Interrater reliability is the degree to which different respondents give similar evaluations of a behavior or trait.
Discrepant ratings between parents and teachers in assessing childhood behavior problems may reflect reality.
Multiple sources of data are needed to base an opinion, both for ethical mandates and meeting a burden of proof in court.

Instrument Cost-Effectiveness

Group tests can be more cost-effective than individually administered tests.
Group tests were developed by the armed services during World Wars I and II to quickly screen recruits for intelligence.

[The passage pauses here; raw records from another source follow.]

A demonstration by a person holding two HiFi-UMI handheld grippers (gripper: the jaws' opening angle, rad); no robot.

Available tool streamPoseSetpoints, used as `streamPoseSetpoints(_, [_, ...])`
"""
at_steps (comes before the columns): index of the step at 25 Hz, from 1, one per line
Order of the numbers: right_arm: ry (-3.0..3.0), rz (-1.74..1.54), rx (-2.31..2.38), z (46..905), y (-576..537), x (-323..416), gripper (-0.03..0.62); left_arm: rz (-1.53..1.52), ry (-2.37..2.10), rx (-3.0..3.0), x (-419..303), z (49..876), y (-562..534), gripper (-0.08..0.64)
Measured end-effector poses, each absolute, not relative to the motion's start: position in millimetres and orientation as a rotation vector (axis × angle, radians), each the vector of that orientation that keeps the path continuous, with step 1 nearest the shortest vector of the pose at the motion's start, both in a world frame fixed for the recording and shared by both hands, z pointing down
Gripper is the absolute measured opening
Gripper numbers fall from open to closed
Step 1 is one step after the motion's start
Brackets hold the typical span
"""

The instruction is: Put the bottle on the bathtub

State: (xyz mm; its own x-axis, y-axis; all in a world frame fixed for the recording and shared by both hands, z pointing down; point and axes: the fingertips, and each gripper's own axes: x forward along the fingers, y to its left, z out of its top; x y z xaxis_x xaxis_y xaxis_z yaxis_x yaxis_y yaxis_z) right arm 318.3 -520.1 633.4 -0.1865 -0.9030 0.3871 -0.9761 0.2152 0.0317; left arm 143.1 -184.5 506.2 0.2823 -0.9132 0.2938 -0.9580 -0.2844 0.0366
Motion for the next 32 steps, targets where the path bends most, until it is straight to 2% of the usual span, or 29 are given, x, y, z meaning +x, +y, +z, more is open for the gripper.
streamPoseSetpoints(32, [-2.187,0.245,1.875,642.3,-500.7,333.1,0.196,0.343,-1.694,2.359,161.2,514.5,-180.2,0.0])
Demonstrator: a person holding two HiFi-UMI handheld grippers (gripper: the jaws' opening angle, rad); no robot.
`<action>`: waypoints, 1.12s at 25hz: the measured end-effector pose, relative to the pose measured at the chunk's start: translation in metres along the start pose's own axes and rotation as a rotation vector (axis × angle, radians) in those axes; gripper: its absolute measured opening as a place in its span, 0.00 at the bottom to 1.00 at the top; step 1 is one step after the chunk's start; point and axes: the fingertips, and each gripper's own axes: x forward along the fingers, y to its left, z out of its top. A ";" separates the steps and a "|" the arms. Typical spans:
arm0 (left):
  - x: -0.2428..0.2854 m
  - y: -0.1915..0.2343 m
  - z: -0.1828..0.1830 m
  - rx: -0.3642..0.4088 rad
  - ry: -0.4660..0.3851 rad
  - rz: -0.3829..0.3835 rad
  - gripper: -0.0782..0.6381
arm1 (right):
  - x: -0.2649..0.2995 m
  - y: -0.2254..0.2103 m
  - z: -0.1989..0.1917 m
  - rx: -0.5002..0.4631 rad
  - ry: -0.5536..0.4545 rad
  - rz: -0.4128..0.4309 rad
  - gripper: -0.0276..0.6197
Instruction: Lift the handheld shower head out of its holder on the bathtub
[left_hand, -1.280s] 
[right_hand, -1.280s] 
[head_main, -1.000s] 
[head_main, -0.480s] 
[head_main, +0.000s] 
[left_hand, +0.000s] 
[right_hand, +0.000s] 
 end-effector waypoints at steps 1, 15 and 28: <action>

Inferences and Generalizability

In evaluating a test, consider the inferences that can be reasonably made from administering the test.
Generalizability of findings is important, and factors like test norms and cultural considerations can affect it.
Culture must be taken into account in the development, administration, scoring, and interpretation of any test.

Page 14:

Norm-Referenced Testing and Assessment

Norm-referenced testing compares an individual testtaker's score to scores of a group of testtakers.
Norms are the test performance data of a particular group of testtakers used as a reference for evaluating individual test scores.
Normative sample is the group of people whose performance on a test is analyzed for reference.
Norming is the process of deriving norms, and it can be modified to describe specific types of norm derivation.
Race norming, norming on the basis of race or ethnic background, was once practiced but is now outlawed.
Norming a test with a nationally representative sample can be expensive, so some test manuals provide user norms or program norms based on descriptive statistics.

Sampling to Develop Norms

Standardization or test standardization is the process of administering a test to a representative sample of testtakers for establishing norms.
Sampling is necessary to understand how norms are derived through formal sampling methods.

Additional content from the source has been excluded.